• _Dataset excerpt_
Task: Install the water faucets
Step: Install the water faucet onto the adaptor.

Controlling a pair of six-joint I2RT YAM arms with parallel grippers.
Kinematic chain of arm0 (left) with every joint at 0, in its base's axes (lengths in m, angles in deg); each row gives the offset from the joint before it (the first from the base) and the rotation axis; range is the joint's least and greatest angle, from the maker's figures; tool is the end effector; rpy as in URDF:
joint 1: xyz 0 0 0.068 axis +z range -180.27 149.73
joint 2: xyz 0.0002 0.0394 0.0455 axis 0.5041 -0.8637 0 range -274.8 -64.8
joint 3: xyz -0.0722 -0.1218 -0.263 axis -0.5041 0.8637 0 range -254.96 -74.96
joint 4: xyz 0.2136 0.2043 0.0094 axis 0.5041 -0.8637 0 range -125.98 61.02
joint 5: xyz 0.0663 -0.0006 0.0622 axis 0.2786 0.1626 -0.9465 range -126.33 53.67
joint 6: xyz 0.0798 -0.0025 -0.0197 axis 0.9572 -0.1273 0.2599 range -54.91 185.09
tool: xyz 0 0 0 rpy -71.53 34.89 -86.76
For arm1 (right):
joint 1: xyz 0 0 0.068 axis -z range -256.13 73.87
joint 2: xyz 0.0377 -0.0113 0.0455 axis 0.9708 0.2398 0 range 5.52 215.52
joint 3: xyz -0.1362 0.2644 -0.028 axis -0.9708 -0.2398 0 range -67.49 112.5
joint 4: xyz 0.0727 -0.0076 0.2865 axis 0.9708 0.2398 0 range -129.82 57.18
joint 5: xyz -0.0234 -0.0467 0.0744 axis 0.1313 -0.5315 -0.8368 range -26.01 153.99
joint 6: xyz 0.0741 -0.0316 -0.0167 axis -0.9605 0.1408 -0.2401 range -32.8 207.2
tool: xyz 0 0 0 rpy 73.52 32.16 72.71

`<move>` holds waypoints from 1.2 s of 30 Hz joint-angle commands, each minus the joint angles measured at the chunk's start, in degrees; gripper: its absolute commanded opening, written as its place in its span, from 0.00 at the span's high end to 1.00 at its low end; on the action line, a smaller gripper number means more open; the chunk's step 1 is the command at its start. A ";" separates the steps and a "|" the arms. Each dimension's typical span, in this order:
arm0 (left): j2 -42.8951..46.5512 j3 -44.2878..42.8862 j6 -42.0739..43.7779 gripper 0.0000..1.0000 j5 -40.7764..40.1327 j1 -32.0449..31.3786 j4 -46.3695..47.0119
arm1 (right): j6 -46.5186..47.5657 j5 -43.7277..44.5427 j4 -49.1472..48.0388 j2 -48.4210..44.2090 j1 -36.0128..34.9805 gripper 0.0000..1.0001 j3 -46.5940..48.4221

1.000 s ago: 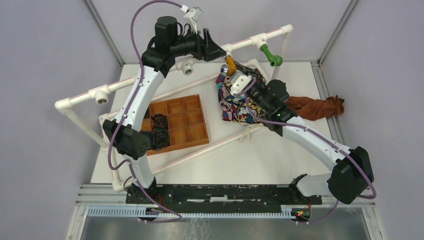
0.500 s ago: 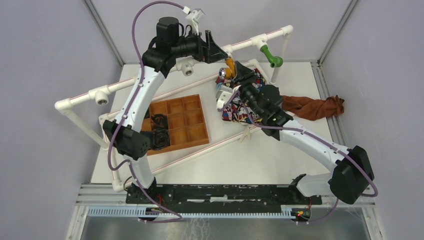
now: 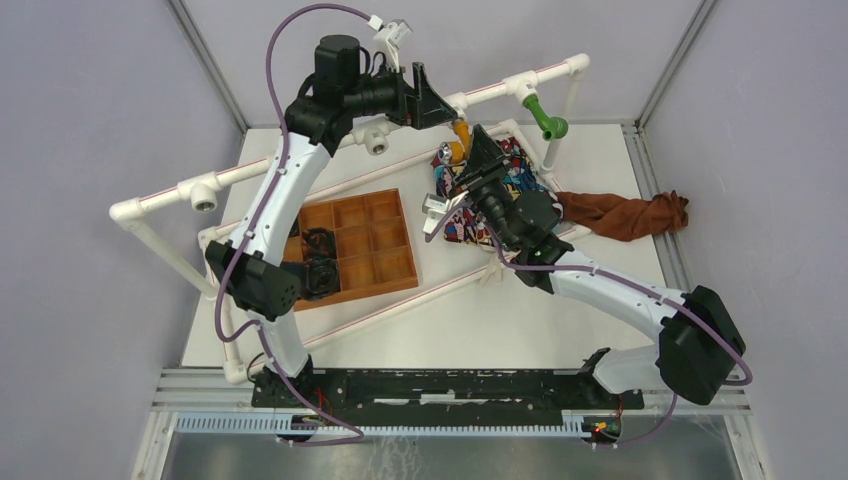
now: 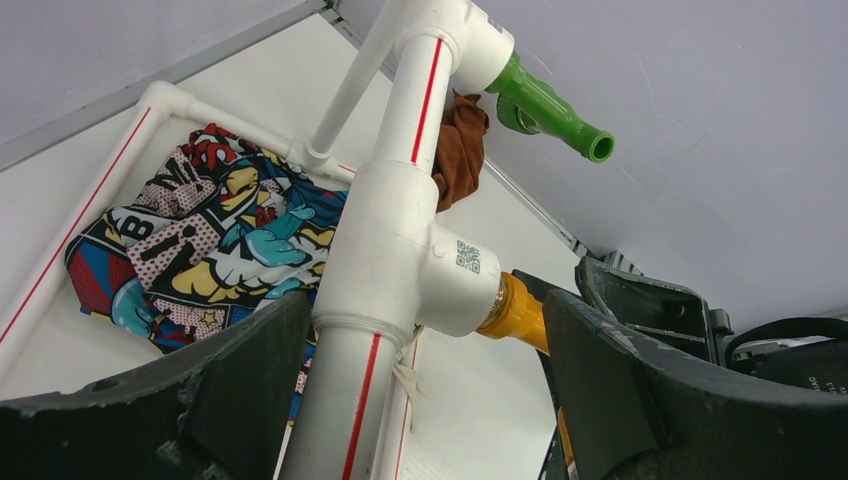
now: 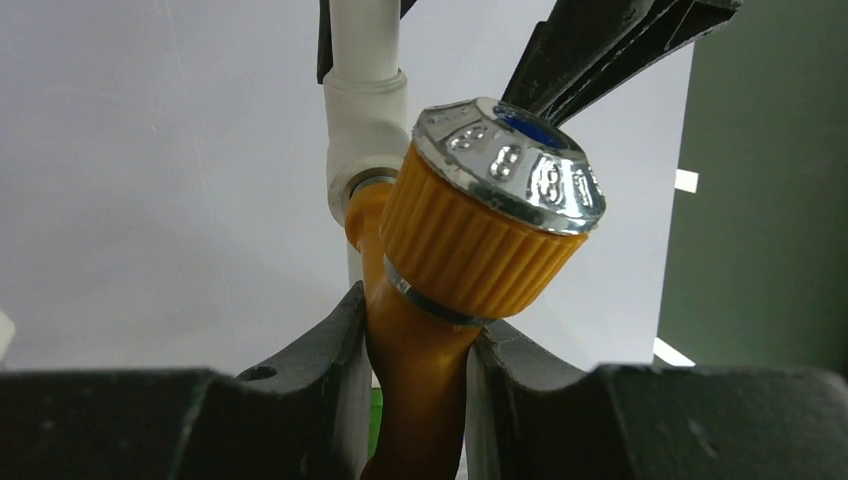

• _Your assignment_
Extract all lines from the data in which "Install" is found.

• _Exercise answer_
Task: Install the water faucets
Step: Install the water faucet onto the adaptor.

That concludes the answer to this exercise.